New Zealand books in review

On O.E Middleton & Maurice Shadbolt

May 1, 2011 Leave a Comment

R.A. Copland
This month’s out of the archive post is a review if the short stories of O.E Middleton and Maurice Shadbolt by R.A. Copland from Landfall 56 (1960).


The New Zealanders, by Maurice Shadbolt (Gollancz, 1959), 18s. The Stone and Other Stories, by O.E. Middleton (The Pilgrim Press, 1959), 12S. 6d.

 
These stories of Maurice Shadbolt’s are so good in so many ways that it is a delight to read them. One is struck almost at once with the range of the author’s sympathies and understanding; for Mr Shadbolt is mercifully determined to be the author, not the subject, of his stories. In his first story, told in the first person, he presents the situation of a young girl on the brink of womanhood, groping towards love; and in another he has convincingly explored the plight of an aging man grasping back at love from the grave’s brink. There are women growing frantic as youth fades, boys who are blundering or brutal, Maoris and farmers, artists, poets, working men and business men. They are nearly all contemporary New Zealanders, and they behave and speak not merely in character, but to the point of the story.
          Each of these stories has a planned meaning and direction.
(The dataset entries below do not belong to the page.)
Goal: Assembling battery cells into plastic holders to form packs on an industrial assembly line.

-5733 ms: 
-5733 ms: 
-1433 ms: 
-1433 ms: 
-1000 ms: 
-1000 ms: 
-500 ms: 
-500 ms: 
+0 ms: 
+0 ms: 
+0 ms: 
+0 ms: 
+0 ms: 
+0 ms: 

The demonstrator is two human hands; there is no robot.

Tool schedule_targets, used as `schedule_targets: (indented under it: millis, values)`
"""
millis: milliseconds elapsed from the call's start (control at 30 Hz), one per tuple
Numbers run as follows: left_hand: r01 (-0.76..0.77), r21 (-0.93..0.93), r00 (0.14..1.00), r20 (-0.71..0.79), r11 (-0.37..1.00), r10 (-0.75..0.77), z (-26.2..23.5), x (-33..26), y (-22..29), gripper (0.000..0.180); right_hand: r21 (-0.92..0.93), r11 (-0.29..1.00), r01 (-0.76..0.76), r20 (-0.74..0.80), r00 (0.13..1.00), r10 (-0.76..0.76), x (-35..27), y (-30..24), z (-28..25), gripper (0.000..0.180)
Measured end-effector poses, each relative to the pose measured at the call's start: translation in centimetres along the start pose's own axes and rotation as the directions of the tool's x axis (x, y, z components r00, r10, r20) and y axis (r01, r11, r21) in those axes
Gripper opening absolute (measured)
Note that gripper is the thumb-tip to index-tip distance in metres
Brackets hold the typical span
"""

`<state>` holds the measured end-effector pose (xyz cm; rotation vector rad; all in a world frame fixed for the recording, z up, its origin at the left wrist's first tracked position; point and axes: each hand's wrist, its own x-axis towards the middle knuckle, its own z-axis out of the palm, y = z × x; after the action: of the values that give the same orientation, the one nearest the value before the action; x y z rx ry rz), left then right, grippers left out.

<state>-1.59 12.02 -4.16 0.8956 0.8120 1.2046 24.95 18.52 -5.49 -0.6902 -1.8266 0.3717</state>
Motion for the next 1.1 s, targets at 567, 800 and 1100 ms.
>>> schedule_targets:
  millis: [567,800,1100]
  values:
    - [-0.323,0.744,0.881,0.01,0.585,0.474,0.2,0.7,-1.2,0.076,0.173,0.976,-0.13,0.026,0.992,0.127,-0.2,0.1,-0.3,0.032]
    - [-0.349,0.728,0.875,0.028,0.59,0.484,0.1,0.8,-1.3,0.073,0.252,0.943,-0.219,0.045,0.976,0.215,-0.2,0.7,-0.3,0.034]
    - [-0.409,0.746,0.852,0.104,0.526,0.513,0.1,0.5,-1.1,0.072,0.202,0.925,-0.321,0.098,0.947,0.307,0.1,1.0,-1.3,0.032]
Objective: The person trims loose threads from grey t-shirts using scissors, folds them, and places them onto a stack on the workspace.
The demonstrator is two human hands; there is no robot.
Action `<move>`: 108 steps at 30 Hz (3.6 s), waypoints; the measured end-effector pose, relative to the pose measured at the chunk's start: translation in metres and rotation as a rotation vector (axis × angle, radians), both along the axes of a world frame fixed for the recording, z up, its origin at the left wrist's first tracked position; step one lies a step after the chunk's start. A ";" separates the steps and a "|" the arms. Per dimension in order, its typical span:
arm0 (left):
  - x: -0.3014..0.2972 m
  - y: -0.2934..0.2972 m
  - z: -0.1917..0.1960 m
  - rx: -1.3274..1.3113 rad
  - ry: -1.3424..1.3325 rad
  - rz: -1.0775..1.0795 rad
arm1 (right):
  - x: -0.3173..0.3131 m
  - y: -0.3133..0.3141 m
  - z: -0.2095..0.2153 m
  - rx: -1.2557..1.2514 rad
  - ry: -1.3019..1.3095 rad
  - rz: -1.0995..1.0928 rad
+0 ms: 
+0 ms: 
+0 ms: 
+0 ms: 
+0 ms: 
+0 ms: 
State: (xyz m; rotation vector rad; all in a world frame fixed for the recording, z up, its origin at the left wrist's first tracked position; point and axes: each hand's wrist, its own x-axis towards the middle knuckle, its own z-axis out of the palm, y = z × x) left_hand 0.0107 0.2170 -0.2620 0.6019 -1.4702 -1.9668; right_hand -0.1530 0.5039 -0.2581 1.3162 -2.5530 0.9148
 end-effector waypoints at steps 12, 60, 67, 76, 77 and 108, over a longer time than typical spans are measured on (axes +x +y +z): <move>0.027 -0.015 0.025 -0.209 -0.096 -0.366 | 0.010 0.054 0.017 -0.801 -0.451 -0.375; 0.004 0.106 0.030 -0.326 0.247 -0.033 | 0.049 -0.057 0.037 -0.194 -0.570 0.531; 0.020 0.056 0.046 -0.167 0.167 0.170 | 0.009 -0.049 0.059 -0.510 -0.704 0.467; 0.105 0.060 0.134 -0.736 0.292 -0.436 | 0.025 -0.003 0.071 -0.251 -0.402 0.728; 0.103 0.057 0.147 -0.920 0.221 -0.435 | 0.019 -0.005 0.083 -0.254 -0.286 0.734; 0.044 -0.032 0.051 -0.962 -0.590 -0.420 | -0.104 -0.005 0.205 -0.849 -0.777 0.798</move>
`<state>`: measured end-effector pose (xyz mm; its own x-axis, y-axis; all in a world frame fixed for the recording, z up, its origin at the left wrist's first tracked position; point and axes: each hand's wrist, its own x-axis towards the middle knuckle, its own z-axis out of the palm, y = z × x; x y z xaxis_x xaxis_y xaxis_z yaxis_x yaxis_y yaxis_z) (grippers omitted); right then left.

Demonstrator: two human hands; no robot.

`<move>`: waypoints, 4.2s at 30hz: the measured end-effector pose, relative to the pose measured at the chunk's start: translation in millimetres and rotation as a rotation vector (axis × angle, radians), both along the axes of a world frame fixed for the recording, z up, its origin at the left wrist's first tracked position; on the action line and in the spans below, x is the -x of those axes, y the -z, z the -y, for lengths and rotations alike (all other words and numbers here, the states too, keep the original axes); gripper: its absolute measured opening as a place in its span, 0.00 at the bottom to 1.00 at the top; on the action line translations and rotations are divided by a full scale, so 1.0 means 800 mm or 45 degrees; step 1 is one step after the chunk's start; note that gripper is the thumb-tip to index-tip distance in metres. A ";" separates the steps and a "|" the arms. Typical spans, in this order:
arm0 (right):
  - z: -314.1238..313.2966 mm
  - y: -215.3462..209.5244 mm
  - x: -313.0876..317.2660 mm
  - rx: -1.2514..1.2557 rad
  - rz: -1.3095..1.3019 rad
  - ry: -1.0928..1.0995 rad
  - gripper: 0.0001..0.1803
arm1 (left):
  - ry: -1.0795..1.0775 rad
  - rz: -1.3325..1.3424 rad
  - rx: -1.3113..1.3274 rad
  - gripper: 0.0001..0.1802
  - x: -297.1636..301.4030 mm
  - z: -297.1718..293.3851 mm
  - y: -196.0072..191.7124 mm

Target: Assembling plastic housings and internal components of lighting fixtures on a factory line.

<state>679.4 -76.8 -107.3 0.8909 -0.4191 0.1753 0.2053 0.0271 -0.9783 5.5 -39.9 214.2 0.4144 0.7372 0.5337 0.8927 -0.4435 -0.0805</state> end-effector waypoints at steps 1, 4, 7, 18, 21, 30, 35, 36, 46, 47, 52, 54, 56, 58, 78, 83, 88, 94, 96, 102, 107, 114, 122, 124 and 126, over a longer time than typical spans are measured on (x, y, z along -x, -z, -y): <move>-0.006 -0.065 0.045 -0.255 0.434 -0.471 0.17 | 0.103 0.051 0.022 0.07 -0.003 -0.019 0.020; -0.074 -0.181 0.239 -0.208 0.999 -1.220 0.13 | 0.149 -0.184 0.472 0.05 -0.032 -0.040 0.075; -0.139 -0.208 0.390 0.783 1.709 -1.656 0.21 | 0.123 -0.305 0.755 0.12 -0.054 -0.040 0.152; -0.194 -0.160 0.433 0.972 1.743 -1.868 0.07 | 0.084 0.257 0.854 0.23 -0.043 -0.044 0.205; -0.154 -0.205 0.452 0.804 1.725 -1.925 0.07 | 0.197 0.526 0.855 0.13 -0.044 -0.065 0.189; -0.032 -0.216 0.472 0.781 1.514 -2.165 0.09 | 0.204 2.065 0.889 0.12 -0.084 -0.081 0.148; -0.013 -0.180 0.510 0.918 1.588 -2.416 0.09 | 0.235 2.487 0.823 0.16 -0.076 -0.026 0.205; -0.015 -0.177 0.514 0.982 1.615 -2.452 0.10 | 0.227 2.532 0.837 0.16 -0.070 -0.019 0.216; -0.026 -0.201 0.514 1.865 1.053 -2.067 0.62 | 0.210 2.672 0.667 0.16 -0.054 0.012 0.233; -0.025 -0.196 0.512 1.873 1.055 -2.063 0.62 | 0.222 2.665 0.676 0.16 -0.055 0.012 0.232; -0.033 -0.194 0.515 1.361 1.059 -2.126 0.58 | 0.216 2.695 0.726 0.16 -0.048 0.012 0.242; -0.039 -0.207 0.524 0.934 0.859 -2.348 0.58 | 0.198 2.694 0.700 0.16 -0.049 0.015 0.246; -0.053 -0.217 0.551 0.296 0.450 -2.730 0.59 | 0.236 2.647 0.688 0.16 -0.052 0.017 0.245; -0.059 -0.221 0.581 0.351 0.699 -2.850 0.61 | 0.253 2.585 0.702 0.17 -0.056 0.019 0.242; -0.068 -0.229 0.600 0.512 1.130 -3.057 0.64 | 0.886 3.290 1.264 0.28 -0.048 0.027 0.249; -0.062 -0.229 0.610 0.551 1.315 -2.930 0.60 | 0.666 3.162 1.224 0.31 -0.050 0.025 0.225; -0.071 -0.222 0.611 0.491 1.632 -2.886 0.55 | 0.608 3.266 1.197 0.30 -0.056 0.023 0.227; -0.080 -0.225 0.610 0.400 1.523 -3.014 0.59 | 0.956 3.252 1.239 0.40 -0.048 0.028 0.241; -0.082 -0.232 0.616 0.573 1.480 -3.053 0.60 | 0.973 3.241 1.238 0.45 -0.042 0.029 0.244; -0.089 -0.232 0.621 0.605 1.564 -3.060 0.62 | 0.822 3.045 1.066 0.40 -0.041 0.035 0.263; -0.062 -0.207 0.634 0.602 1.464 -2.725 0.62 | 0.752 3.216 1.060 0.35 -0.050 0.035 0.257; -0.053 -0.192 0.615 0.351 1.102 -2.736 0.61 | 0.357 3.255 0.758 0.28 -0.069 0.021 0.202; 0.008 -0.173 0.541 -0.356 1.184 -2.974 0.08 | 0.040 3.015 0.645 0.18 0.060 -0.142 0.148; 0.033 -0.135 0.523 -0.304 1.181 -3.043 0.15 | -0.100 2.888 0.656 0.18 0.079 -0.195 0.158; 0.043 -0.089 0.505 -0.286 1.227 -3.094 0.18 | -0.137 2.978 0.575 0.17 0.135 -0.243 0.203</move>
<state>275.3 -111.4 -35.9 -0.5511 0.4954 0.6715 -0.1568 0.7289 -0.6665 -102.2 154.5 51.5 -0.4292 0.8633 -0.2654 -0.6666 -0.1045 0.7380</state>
To illustrate this we may consider the shortest of them all, ‘Thank you Goodbye’. An episode is related with ease and the conversation and gestures are almost idly supplied, so that the ‘design’ (to employ a useful ambiguity), is tactfully involved in the detail. Yet it is the achievement of the story to get something painful and indeed tragic said about the present predicament of humanity in general, at the very moment when it is being most faithful to the particular crisis. It is this relevance of Mr Shadbolt’s stories which, when successfully managed, constitutes their distinction. He sees and shows us the wider allusion in the situations he has chosen. Actually I suspect that he sometimes proceeds the other way round, and from the wider idea works down to a representative case. It is clear, in any event, that he looks upon this country with an educated intelligence and with an awareness of its history as strongly developed as his observation of its forms and manners.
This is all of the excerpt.